**AIM OF THE EXERCISE**
In the records below, the relevant part opens with the line containing "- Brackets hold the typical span" and closes with the line containing "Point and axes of"; print that part exactly and only, without its pictures.

Stored items:
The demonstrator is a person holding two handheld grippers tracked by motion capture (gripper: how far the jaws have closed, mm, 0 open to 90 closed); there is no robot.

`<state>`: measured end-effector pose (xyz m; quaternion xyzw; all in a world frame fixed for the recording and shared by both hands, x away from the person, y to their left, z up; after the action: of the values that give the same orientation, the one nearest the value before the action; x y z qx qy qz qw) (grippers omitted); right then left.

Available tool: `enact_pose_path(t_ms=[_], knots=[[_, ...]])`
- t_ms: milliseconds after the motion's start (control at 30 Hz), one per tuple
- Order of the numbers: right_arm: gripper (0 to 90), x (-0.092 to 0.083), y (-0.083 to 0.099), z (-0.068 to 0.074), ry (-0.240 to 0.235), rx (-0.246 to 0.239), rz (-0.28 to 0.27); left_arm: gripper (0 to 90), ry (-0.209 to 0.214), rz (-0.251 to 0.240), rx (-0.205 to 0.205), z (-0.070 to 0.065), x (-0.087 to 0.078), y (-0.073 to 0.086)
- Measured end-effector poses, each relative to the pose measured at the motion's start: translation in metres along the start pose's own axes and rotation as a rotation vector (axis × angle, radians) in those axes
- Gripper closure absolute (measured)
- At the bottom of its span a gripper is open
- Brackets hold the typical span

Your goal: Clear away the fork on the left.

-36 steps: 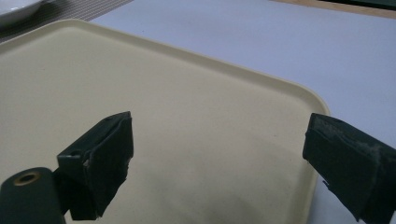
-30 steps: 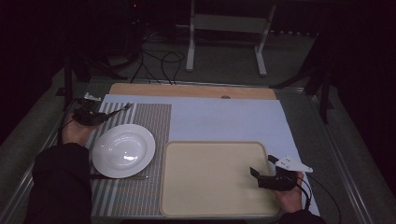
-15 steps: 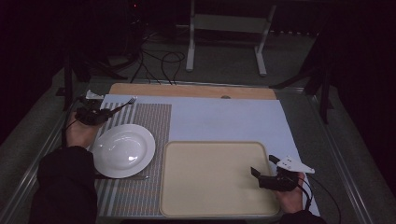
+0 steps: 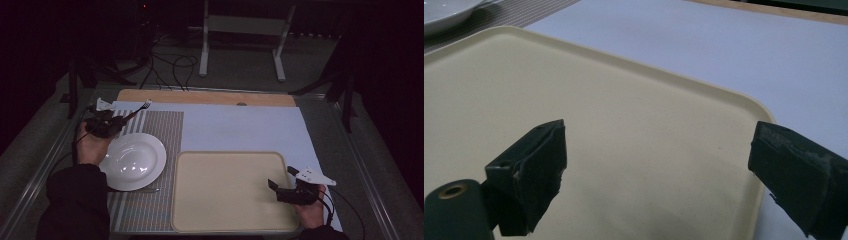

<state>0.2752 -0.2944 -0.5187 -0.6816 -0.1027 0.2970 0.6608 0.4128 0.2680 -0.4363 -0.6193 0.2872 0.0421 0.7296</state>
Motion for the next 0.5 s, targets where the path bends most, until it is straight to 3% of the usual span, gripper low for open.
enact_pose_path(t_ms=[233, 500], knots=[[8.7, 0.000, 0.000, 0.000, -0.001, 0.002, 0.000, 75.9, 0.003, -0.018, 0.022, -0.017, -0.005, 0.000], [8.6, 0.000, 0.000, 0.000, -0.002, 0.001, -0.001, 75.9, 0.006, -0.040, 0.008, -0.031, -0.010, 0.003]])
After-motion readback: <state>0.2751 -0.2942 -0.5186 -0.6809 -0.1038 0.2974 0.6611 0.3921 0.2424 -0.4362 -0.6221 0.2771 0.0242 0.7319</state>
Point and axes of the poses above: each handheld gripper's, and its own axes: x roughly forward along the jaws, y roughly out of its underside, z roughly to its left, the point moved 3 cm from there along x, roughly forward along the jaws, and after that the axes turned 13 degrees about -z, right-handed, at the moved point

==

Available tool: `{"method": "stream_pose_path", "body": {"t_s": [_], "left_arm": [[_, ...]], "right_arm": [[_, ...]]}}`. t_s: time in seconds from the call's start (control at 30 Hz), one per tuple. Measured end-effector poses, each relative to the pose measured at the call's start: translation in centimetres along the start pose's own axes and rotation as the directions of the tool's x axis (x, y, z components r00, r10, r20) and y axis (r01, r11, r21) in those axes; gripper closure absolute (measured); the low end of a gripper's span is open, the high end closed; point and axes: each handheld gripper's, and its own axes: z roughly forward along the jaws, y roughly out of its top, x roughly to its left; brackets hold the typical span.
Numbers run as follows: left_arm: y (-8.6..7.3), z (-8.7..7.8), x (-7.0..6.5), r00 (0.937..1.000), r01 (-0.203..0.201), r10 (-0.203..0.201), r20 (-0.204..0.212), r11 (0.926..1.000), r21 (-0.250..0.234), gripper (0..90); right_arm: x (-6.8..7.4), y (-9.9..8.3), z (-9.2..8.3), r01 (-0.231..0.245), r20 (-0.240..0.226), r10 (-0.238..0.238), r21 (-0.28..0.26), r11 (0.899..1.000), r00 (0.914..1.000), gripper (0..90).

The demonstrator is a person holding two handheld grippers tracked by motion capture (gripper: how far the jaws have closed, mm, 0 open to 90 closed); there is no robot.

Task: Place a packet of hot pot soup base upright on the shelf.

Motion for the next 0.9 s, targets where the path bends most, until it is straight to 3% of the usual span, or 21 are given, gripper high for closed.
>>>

**SOLUTION TO THIS PROBLEM**
- Brackets hold the typical span

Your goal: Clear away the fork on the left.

-36 steps: 
-30 steps: 
-15 steps: 
+0 steps: 

<state>0.2752 -0.2944 -0.5187 -0.6816 -0.1027 0.2970 0.6608 0.4128 0.2680 -0.4363 -0.6193 0.2872 0.0421 0.7296</state>
Motion for the next 0.5 s, targets where the path bends most, until it is straight to 3% of the usual span, gripper low for open.
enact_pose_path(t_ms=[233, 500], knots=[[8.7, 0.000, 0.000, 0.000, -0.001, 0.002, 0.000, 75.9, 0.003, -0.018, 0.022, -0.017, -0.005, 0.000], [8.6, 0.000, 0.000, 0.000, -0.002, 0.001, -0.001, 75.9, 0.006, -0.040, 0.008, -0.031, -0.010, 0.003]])
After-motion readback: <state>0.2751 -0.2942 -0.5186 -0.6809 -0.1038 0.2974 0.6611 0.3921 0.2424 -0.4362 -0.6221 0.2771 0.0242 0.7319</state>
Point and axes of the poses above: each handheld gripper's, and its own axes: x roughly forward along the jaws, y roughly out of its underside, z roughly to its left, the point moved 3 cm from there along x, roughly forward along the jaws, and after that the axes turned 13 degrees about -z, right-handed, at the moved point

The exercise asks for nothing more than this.